En face de l’église des Réformés, plusieurs commerces dont cette boutique qui m’impressionne à chaque fois par la densité des articles en exposition. Et un client au milieu des marchandises, un !
Quand je m’approche, la dame me fait l’article : « Des poulpes de roche, ils sont vivants, ils viennent d’être pêchés », me dit-elle pour me convaincre. Ils sont trois, un seul se tient au milieu, les autres sont recroquevillés dans les coins du bac. La dame ne sait pas que j’ai vu le documentaire My octopus teacher (Mon ami le poulpe, en français) qui raconte l’incroyable amitié entre un poulpe et un plongeur qui lui rend visite au quotidien pendant presqu’un an. Elle ne sait pas non plus que je viens de terminer « L’éloquence de la sardine »*, un merveilleux livre sur le monde sous-marin. Autant dire que je suis reparti les mains vides.
*L’éloquence de la sardine de Bill François, éditions J’ai lu. Une véritable immersion à la rencontre des poissons, crustacés et autres bestioles dont on ne sait quasiment rien. Un régal de lecture même si on n’est pas passionné par le monde sous-marin. Et c’est mon cas.
Un marché toujours très animé.

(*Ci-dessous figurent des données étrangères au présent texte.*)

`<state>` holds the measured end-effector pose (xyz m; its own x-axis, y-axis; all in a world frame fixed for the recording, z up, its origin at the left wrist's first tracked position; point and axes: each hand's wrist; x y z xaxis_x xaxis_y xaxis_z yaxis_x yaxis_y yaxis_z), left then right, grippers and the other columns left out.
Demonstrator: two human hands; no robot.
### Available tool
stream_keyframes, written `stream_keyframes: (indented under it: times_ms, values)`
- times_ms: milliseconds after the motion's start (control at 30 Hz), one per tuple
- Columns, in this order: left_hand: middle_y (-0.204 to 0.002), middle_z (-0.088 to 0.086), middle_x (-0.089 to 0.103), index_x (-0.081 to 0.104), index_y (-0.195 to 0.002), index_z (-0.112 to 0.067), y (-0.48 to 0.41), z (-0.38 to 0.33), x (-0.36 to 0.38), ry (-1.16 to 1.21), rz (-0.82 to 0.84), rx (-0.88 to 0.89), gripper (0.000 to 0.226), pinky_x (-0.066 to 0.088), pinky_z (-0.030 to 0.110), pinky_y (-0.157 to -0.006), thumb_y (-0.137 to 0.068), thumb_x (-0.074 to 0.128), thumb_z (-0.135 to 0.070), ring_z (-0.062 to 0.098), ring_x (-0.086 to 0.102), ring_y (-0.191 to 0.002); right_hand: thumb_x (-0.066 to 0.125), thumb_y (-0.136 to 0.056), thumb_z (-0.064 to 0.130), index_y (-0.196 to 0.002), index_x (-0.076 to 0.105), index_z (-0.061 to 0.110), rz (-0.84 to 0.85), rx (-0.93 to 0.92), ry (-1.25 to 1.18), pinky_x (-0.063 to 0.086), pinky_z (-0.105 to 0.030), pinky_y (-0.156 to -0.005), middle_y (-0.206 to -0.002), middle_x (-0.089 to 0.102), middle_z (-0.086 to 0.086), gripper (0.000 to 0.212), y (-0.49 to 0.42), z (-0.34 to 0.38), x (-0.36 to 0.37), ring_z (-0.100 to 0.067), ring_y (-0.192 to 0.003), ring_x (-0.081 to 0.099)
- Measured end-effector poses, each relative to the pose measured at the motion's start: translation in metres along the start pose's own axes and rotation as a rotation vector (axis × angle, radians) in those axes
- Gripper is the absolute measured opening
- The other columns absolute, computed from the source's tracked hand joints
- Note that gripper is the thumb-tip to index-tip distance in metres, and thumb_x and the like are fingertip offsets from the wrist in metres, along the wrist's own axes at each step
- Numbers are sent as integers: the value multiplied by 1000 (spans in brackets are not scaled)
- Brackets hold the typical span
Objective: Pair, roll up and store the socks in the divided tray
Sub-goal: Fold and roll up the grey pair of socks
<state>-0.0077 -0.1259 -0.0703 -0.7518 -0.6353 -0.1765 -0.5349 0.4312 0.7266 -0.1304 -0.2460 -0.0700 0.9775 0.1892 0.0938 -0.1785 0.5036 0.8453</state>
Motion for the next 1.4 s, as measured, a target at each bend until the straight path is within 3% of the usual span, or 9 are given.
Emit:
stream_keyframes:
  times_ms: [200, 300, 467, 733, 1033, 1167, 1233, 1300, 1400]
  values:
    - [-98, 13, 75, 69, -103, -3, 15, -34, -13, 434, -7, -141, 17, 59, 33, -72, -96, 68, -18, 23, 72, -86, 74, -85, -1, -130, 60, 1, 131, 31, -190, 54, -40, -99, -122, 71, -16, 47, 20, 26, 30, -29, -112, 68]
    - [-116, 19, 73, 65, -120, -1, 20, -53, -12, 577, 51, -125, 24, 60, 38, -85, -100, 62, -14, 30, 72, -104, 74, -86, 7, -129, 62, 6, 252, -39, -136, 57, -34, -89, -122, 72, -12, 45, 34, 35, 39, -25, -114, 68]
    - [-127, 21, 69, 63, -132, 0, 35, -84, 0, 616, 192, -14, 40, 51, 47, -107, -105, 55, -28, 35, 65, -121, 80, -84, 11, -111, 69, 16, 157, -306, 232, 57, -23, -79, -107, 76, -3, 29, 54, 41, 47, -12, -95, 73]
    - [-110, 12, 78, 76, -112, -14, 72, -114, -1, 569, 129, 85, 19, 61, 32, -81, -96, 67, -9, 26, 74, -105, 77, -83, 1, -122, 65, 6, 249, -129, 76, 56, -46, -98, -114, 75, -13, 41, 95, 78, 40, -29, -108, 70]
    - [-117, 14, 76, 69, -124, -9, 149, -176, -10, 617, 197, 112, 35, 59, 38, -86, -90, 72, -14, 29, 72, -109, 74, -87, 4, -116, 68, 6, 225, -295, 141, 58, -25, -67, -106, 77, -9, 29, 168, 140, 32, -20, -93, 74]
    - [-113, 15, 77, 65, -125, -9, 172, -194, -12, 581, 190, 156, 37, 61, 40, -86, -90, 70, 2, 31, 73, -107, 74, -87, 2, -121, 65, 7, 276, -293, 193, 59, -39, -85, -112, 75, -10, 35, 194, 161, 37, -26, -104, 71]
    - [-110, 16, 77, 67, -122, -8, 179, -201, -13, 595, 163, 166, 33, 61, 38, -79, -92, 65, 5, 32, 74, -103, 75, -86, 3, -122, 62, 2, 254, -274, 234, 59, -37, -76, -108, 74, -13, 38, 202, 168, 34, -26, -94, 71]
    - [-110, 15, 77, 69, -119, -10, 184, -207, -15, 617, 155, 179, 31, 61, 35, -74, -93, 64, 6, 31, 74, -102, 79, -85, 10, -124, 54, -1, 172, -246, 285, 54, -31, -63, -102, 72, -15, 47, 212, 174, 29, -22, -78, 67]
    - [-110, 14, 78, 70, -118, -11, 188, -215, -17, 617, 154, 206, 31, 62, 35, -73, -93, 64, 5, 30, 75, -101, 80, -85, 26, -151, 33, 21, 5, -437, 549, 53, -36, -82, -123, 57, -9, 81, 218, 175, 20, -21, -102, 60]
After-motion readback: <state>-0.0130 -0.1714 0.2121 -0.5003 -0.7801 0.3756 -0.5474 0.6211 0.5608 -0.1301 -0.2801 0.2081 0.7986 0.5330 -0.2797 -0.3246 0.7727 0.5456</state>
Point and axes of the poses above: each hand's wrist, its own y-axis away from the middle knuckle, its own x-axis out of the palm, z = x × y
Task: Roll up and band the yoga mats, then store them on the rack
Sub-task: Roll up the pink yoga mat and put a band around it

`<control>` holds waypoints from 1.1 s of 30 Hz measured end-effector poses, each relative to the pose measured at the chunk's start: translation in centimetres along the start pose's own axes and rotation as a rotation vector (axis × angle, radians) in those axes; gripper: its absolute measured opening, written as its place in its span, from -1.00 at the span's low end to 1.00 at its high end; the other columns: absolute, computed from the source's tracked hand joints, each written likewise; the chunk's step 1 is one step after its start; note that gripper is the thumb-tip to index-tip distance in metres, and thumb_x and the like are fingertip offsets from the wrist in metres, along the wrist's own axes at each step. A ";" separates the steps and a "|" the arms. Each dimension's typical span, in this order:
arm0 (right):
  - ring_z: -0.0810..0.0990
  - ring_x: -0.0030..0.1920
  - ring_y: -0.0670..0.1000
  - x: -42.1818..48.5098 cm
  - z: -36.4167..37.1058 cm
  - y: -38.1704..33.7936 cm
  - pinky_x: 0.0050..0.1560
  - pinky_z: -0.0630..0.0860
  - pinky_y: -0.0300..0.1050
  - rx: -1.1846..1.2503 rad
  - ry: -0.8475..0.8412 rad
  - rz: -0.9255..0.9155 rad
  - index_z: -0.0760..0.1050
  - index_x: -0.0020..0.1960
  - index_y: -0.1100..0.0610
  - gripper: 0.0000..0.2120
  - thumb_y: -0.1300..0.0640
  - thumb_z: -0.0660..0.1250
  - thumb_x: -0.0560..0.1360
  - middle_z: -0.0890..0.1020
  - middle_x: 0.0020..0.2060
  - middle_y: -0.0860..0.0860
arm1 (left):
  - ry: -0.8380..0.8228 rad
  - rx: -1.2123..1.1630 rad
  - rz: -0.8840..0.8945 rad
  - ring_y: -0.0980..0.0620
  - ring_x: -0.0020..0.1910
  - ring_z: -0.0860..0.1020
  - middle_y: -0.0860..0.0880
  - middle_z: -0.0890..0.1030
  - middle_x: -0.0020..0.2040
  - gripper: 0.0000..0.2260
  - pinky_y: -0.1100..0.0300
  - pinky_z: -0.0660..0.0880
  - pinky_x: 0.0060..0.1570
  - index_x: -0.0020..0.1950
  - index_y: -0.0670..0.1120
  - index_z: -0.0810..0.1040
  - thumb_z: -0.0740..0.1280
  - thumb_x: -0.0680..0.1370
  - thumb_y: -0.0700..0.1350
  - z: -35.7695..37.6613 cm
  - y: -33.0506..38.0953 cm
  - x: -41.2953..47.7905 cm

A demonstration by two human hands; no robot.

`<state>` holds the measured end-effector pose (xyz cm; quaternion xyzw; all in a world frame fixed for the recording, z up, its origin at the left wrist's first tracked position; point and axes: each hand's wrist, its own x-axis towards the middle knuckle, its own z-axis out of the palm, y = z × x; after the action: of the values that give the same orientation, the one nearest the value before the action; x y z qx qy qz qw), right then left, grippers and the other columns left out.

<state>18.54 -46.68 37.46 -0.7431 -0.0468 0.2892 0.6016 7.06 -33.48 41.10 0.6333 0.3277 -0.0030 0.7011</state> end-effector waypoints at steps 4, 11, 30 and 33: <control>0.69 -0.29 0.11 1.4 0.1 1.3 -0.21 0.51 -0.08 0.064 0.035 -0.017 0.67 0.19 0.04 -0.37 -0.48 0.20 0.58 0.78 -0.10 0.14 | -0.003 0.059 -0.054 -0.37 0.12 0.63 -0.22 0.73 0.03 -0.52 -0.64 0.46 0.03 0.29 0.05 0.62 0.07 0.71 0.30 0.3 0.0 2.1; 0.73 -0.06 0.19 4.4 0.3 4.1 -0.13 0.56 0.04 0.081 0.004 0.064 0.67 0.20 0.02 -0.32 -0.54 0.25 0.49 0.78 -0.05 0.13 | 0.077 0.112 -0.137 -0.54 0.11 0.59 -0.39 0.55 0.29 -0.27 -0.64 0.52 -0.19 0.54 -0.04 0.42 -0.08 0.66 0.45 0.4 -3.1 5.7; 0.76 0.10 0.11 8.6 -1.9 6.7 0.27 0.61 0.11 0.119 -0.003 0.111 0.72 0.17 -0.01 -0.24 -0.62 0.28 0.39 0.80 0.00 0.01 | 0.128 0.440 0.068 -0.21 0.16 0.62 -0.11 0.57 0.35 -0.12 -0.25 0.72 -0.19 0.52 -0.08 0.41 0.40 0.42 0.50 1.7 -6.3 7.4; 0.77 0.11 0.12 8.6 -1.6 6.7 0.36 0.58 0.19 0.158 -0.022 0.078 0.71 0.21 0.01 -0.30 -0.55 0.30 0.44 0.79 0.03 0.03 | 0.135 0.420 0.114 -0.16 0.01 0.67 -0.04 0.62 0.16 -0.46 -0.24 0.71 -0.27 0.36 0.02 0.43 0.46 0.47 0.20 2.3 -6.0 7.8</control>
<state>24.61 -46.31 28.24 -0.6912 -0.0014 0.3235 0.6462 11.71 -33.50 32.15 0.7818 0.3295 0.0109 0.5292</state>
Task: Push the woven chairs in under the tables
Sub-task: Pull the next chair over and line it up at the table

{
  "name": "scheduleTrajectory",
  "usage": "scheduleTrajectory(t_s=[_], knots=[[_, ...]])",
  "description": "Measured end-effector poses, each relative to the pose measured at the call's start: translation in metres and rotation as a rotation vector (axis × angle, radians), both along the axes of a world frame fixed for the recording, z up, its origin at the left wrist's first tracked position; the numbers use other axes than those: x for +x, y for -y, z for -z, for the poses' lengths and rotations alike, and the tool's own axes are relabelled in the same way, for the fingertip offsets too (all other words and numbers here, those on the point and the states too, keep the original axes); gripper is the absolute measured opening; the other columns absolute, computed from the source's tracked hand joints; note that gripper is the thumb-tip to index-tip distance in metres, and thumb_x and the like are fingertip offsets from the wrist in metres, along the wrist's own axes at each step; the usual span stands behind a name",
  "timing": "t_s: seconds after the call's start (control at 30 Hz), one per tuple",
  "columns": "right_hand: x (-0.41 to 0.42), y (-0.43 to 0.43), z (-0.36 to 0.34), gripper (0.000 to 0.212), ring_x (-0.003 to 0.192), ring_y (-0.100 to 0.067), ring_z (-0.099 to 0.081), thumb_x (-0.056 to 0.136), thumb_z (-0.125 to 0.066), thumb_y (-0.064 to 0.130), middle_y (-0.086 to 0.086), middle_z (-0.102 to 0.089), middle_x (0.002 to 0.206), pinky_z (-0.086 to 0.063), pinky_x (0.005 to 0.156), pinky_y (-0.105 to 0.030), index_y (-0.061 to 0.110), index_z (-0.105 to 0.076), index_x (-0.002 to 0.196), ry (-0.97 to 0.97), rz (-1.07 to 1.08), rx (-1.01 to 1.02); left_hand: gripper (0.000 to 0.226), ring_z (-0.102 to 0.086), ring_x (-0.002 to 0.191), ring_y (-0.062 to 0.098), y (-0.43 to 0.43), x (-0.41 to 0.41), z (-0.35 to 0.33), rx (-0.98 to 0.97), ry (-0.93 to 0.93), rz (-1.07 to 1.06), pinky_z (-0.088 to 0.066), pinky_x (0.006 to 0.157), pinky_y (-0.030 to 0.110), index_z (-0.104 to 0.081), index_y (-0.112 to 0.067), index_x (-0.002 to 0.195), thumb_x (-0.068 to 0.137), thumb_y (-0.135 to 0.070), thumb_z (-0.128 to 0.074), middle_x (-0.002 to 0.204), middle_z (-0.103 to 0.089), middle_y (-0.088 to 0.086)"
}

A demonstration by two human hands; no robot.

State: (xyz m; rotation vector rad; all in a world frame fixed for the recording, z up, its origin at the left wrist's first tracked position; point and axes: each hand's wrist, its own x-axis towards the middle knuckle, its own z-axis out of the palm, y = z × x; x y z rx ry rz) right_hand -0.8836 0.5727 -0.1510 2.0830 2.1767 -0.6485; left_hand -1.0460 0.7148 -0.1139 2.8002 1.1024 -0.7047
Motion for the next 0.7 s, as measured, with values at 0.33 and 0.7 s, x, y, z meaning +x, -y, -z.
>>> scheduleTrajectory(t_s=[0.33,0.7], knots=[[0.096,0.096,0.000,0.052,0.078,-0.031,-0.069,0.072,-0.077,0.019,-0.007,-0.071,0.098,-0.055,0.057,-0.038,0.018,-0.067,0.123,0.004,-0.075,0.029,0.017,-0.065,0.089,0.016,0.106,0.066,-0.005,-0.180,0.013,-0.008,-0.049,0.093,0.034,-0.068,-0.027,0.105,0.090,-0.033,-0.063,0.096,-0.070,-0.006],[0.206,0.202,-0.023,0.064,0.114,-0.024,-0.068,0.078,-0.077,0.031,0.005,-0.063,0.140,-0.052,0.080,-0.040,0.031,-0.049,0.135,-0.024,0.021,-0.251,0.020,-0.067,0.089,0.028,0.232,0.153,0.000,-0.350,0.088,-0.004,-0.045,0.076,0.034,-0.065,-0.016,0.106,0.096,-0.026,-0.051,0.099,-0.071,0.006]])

Des commerces le long de la rue, des maraîchers au milieu de la place et des employés qui s’activent au rangement et à l’approvisionnement des étals.
Lundi après-midi, je fais le marché à la Friche de la Belle de Mai. Il est environ 17 h, enfin il ne fait plus nuit noire, le soleil est bas sur l’horizon et moi, surpris par cette belle lumière sur les wagons à proximité, je fais une photo avant d’entrer acheter mes poireaux.